Le guide arrive et rassemble le groupe, demande les reçus de réservation et nous donne des autocollants à coller et un billet ! 'Ne perdez pas le billet ou l'autocollant !!!' Rien qu'en entendant les mots 'Ne perdez pas', je commence à transpirer : 'Je vais faire de mon mieux' cite-je intérieurement James de Dinner for One. Le monsieur nous guide jusqu'à notre bus - très beau, moderne, silencieux, en excellent état. Nous chargeons les bagages et cherchons nos places. Jonna s'installe confortablement avec une couverture, un masque de sommeil et un siège incliné, prête à glisser au pays des rêves. Moi, en revanche, j'ai clairement oublié comment s'asseoir. Comme un enfant de 9 ans qui doit se soulager, je glisse sur ma place et essaie de trouver une position à peu près confortable - je n'y parviens pas.

À 23h15, le bus s'arrête soudainement - 'Pause de 40 minutes!' entend-on crier. Je sors du bus avec quelques autres passagers et je suis le seul à ne pas prendre de collation à la, appelons-le 'aire de repos'.

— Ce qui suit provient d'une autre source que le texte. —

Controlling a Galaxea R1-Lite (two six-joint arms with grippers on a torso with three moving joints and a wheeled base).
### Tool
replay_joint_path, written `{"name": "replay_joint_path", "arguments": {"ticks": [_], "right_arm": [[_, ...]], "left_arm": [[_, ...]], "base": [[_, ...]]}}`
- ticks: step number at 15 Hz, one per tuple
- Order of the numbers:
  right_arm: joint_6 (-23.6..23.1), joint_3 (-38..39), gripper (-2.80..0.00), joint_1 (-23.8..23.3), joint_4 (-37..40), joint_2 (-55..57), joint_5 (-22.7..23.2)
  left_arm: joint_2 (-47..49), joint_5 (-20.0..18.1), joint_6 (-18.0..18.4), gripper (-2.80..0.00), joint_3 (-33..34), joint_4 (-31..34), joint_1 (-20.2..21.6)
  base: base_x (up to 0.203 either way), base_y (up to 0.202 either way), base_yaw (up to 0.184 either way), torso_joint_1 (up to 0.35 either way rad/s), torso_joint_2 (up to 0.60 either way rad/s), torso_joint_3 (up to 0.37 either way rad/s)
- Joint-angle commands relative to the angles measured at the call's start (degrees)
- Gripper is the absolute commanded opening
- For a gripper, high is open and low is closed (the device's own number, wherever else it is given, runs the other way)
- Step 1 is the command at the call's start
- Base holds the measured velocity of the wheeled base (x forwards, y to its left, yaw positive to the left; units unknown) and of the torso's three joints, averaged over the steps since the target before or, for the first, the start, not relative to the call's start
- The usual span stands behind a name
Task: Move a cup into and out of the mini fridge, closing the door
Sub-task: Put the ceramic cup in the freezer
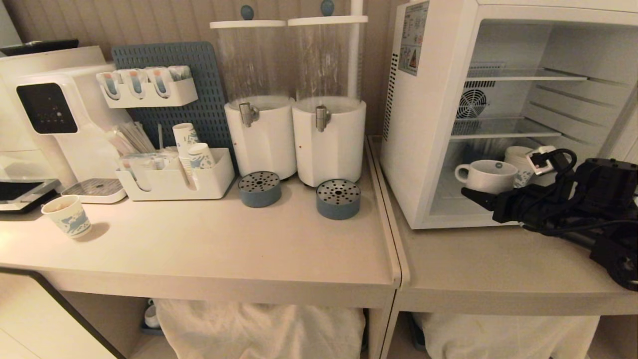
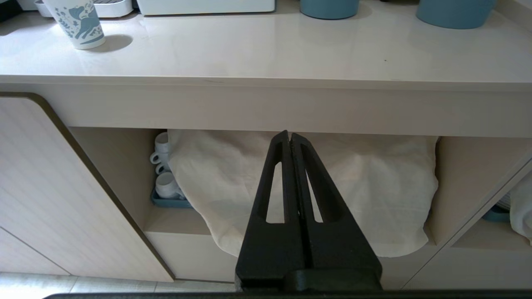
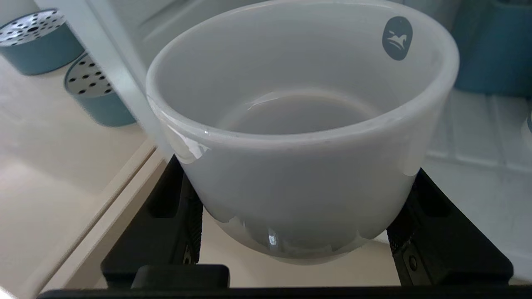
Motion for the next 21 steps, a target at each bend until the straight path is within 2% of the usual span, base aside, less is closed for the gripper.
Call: {"name": "replay_joint_path", "arguments": {"ticks": [1,3,6,12,15,21], "right_arm": [[0.1,0.1,-2.8,0.0,-3.9,3.2,0.1],[0.1,-0.1,-2.8,0.0,-14.0,9.0,0.0],[0.1,-3.4,-2.8,0.0,-15.9,12.9,-0.1],[-0.1,-11.0,-2.8,0.4,-14.5,18.4,-0.4],[-0.1,-19.3,-2.8,0.1,-9.5,21.8,-0.4],[-0.1,-30.5,-2.8,0.1,-1.9,28.0,-0.5]], "left_arm": [[0.0,0.1,0.0,-2.8,0.0,0.0,0.0],[0.0,0.0,0.0,-2.8,0.0,-0.1,0.0],[0.0,0.1,0.0,-2.8,0.0,-0.1,0.0],[0.0,0.1,-0.2,-2.8,0.0,-0.3,0.0],[0.0,0.1,-0.2,-2.8,0.0,-0.3,0.0],[0.0,0.1,-0.2,-2.8,0.0,-0.3,0.0]], "base": [[0.0,0.0,0.0,0.0,0.0,0.0],[0.0,0.0,0.0,0.0,0.0,0.0],[0.0,0.0,0.0,0.0,0.0,0.0],[0.0,0.0,0.0,0.0,0.0,0.0],[0.0,0.0,0.0,0.0,0.0,0.0],[0.0,0.0,0.0,0.0,0.0,0.0]]}}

En marchant, j'ai l'impression d'être tombé sur le dos en patin à glace - peut-on se faire mal assis à la cote ? Jonna arrive, nous nous promenons un peu et apprécions l'air frais de la nuit (26°C). Je marche sur une blatte de cuisine de la taille d'un pouce, qui continue à filer sans être dérangée, comme si de rien n'était - créatures impressionnantes. Dix minutes plus tôt que prévu, le chauffeur de bus nous demande de remonter et nous reprenons la route. En regardant la carte, j'ai l'impression que quelque chose ne va pas avec les horaires d'arrivée qu'on nous a donnés.